• _TASK TO CARRY OUT_:
Every line holding the word "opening" should be copied from the material.

*** DATA PROVIDED ***

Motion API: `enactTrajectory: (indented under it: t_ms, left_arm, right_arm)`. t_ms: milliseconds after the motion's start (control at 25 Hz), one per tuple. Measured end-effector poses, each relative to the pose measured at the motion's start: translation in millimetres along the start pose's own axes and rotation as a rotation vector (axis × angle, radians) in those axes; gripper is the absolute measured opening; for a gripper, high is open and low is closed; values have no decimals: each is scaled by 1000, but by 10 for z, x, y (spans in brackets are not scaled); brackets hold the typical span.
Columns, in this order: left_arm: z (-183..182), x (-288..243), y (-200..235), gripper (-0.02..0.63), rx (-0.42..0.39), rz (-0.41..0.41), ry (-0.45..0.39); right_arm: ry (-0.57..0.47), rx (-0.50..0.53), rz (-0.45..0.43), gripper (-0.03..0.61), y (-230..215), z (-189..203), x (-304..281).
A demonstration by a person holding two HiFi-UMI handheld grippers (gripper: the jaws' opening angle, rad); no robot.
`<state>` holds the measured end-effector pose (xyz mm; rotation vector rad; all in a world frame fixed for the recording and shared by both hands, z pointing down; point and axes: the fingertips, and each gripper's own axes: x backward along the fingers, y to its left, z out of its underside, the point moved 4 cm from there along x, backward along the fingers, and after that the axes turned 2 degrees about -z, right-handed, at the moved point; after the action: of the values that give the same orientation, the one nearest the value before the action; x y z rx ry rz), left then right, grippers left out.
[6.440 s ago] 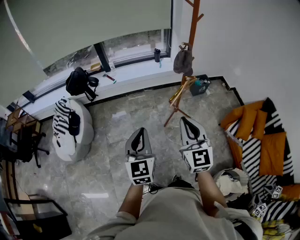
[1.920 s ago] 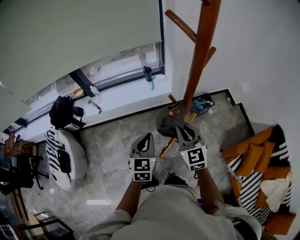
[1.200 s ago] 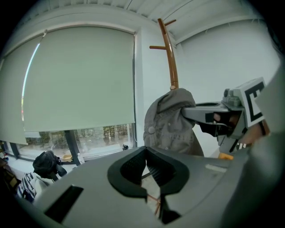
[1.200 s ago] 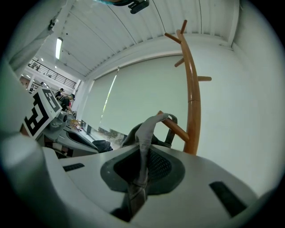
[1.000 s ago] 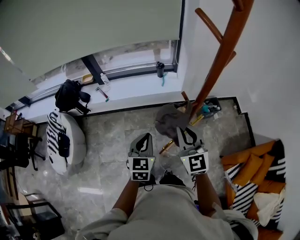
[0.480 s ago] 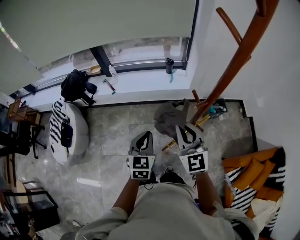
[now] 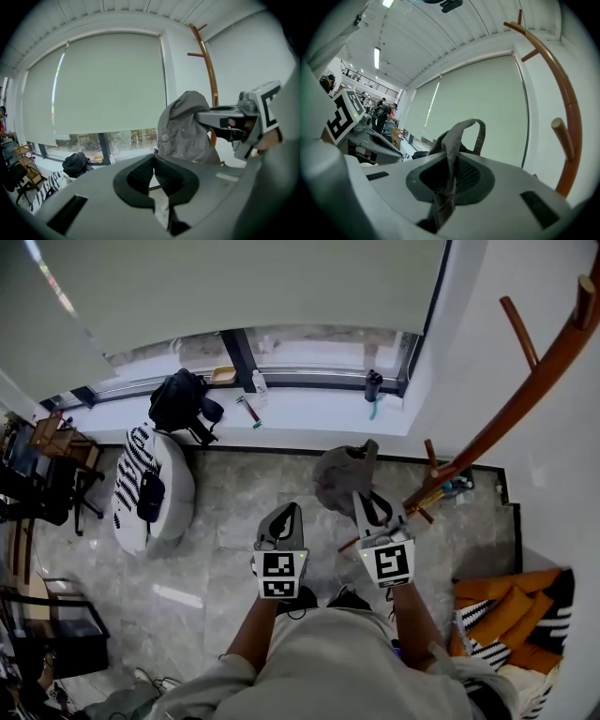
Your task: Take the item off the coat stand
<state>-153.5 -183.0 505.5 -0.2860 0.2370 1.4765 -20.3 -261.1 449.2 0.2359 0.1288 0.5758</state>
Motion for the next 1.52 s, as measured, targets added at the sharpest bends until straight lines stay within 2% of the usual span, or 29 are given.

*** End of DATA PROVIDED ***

• _COMPLETED EXERCISE_:
Motion API: `enactTrajectory: (indented under it: t_ms, left_arm, right_arm)`. t_ms: milliseconds after the motion's start (control at 25 Hz), one per tuple. Measured end-effector poses, each relative to the pose measured at the motion's start: translation in millimetres along the start pose's own axes and rotation as a rotation vector (axis × angle, radians) in those axes; gripper is the absolute measured opening; for a gripper, high is open and low is closed; values have no decimals: each is scaled by 1000, but by 10 for z, x, y (spans in brackets are not scaled); brackets hold the typical span.
A demonstration by a person holding two HiFi-UMI handheld grippers (gripper: the jaws' opening angle, rad); no robot.

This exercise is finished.